While no national data are available on teen participation, more than half the youth in a nationwide YMCA-sponsored survey in 2001 said they wished more after-school programs were available in their neighborhoods. The National Academy of Sciences concluded in 2002 that “adolescents from low- to moderate-income working families are least likely to have access to
programs.”

The programming shortfall is especially crucial for at-risk teens who are struggling academically, warns Princeton University youth scholar Jean Baldwin Grossman. “You cannot participate on a school-sponsored team or a school-sponsored extracurricular activity if your grades are below a certain average,” Grossman notes. “And so exactly the kinds of kids – the more at-risk kids [which that] adult connection and extra support might help – are the ones pushed out” of the activities.
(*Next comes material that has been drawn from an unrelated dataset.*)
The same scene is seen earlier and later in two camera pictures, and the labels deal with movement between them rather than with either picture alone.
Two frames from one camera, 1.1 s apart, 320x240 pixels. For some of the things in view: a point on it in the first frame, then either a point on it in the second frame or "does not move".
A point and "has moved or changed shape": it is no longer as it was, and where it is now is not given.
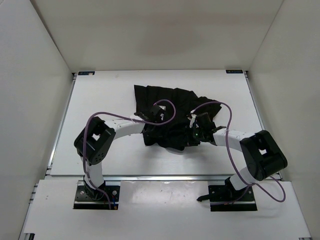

In 1998, the New York-based Charles Hayden Foundation set out to close this teen services gap and answer a crucial question: Can traditional facility-based youth organizations attract, retain and effectively serve underprivileged and disconnected teens? In a three-year demonstration project, Hayden provided $2.8 million for Boys & Girls Clubs in Boston and New York City to hire more staff and develop new programs to reach previously underserved teens.

“The clubs were successful,” declares a Hayden-funded evaluation released last year by Public/Private Ventures (P/PV), the social policy think tank based in Philadelphia. “They drew large numbers of teens, involved them in a variety of activities, and provided them with emotional support, leadership opportunities and programming.”

But the report, “Increasing Opportunities for Older Youth in After School Programs,” notes that “the efforts were not without challenges.”

The body of the report, coupled with visits to the Boston and New York clubs, reveals that the clubs did attract hundreds of new teen members. The agencies forged close relationships with most of them and convinced many to continue showing up.

But the clubs were less successful in developing program activities that were interesting to teens. Several clubs suffered heavy staff turnover that undercut the success of their programs. And since the Hayden grants expired late in 2001, the clubs have been only marginally successful in sustaining their enhanced teen program efforts.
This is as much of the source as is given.